Security & Compliance
Security posture, audit logging, secret non-leakage, and PDPA-aligned tenant isolation.
Security and PDPA compliance are foundational to the Smart Document Assistant, not afterthoughts. This page summarizes the posture; the role guides show how it plays out day to day.
Tenant isolation (Principle II)
- Site is the hard boundary. All data — users, departments, documents, conversations — is scoped by
site_idand enforced server-side. A user never receives content or citations from outside their site. - Departments are access groups (ABAC). On top of roles, retrieval is filtered to the departments a user belongs to; a user cannot retrieve documents from departments they're not in.

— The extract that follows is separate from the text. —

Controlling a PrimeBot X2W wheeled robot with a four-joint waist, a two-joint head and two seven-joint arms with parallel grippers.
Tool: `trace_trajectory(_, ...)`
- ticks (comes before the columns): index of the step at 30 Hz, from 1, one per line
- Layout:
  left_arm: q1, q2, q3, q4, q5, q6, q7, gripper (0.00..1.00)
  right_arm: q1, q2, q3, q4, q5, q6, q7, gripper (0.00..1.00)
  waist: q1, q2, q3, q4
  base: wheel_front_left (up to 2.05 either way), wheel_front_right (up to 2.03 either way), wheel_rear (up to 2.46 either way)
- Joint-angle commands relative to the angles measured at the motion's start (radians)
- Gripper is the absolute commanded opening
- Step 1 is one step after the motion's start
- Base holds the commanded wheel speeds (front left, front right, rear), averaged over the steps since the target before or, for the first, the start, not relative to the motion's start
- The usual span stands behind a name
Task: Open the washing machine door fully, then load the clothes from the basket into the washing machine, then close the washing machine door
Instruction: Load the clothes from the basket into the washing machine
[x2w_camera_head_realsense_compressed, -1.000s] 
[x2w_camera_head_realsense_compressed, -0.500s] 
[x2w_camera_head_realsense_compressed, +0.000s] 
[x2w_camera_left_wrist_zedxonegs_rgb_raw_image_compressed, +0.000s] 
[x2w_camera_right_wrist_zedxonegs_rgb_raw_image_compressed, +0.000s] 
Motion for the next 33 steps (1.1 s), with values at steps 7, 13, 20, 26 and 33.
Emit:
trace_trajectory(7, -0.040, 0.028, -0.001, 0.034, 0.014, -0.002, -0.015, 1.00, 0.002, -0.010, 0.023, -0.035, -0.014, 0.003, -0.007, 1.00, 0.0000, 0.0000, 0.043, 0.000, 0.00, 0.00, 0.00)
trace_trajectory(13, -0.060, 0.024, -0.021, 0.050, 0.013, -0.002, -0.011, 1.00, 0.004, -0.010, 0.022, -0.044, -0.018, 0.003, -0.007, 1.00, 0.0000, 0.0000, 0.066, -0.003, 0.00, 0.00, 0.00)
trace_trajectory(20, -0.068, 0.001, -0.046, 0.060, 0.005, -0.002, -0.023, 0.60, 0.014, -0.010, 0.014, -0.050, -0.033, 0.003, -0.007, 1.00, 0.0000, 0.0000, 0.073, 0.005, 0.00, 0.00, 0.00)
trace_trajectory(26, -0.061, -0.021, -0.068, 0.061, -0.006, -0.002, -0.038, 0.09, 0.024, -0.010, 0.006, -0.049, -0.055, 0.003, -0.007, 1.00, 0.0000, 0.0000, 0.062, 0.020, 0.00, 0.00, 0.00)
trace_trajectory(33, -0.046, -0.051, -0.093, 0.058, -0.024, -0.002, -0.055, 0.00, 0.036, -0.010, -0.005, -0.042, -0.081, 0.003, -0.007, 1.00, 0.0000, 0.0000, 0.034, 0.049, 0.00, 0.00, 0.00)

- Platform operators are separated from tenant data. Super Admins govern the platform but have an empty department scope and no branding/department/document permissions — they cannot view or retrieve any tenant's documents, and are excluded from department member lists (why).
Authentication & access control
- Authentication is handled by a managed identity platform (per-site identity tenants); the web app verifies sessions server-side.
- Role-based access control (Super/Site/Dept Admin, User) is enforced on the backend and, for retrieval, at query time — see the permission matrix. Least privilege is the default.
Grounded, non-fabricated answers (Principle I)
Answers are generated only from retrieved, in-scope source documents and always carry citations (document + location). The assistant will state when it cannot find an answer rather than fabricate one — accuracy is a first-class, measured requirement.
Secret protection & non-leakage (Principle III)
- No secrets in responses or logs. Sensitive links and credentials are never returned to administrators or written to logs/audit in plaintext.
- Onboarding links are out-of-band and single-use. The welcome email's password-setup link is generated out of band and used only for that email — it is never shown in the console/API, logged, or stored in the audit trail. If a user doesn't receive it, an admin re-sends via the standard password reset (no link is ever exposed to the admin).
- Secrets live in a managed secret store — never in source, logs, or client bundles.
Audit logging (Principle III)
- Administrative and data-access actions are recorded as content-free audit events (event type, site, user, timestamp — never document contents or secrets).
- The audit trail is tamper-evident: events are appended to a hash chain, so any modification or gap is detectable.
- Onboarding dispatch, provisioning, branding changes, membership changes, role assignments, and break-glass actions are all audited.
PDPA by design
- Data minimization & redaction — PII/PHI is kept out of logs and caches.
- Explicit, deliberate handling — e.g., document uploads require an explicit department selection (no default) so files can't be misfiled into the wrong access group.
- Data residency — processing respects region pinning.
- Full auditability — the trail above supports compliance review.
Accessibility
The interface targets WCAG 2.1 AA — including validated color-contrast for white-label brand colors, keyboard-operable controls (e.g., the collapsed-sidebar expand control is reachable by keyboard, not just hover), and reduced-motion support.